Unprotected sex puts the people at risk

Letters, Normal

Despite all the millions that have been poured into the Pacific response to HIV/AIDS, your editorial last Friday (Feb 5) “Condoms promote promiscuity” single-handedly flushed a chunk of that away.
It takes our media fight and the national response against the epidemic a huge step backwards.
As a Pacific media and gender advocate, I hope other colleagues will join me in trying to undo the damage your emotive and clearly uninformed outburst has caused.
If there is one good thing it has shown, it has signalled to agencies and those with resources they have to engage with mainstream media, editors included, to sell news and information, not gossip and ignorance.
It is too easy to sprinkle references to bibles, Christians, promiscuity, innocent victims, sufferers, death-sentence, fear-mongering language into coverage on HIV/AIDS. 
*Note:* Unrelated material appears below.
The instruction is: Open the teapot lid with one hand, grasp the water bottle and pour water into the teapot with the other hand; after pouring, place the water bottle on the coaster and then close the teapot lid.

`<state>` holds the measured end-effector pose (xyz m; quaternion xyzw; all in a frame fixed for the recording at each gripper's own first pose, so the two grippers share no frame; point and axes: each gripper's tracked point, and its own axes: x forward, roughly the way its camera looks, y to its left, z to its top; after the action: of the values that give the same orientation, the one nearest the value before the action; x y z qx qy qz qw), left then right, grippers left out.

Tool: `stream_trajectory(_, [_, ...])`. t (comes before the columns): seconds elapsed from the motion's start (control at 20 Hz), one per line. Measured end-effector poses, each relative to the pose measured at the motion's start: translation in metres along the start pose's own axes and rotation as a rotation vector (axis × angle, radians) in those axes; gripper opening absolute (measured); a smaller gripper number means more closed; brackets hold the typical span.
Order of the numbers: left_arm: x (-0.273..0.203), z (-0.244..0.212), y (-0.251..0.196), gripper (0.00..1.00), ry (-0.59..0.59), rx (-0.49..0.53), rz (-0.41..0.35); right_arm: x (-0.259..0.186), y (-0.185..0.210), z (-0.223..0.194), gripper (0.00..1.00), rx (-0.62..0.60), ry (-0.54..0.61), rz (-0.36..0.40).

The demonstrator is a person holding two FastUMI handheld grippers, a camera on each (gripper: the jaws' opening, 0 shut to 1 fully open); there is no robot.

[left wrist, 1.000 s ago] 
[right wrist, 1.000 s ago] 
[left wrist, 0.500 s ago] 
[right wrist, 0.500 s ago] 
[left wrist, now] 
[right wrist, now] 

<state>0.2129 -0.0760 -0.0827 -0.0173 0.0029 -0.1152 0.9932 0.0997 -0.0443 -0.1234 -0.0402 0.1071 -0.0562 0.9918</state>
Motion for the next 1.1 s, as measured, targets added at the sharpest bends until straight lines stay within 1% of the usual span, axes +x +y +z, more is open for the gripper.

And yet we keep proving to ourselves and everyone else that workshops are only a small part of what needs to be a more strategic and sustained media response; with strong follow up and regular monitoring.
Let’s be clear. It is unprotected sex that puts people at risk of unplanned pregnancies, STIs and HIV/AIDS.
It is not a death sentence.
In ideal circumstances, a condom offers protection between people who know what they are doing and why they are doing it.
By climbing on the morality bandwagon and shooting off emotive phrases, you stir up fear and add to ignorance – two factors most required for the spread of HIV/AIDS.
I support the right of a free and independent media.
In my book, that freedom involves presenting news/views that ensure our audience gets what they pay for: quality information.
Editorials present opinions, sure, but the credibility rests upon the strength – and strength rests on fact, not fiction.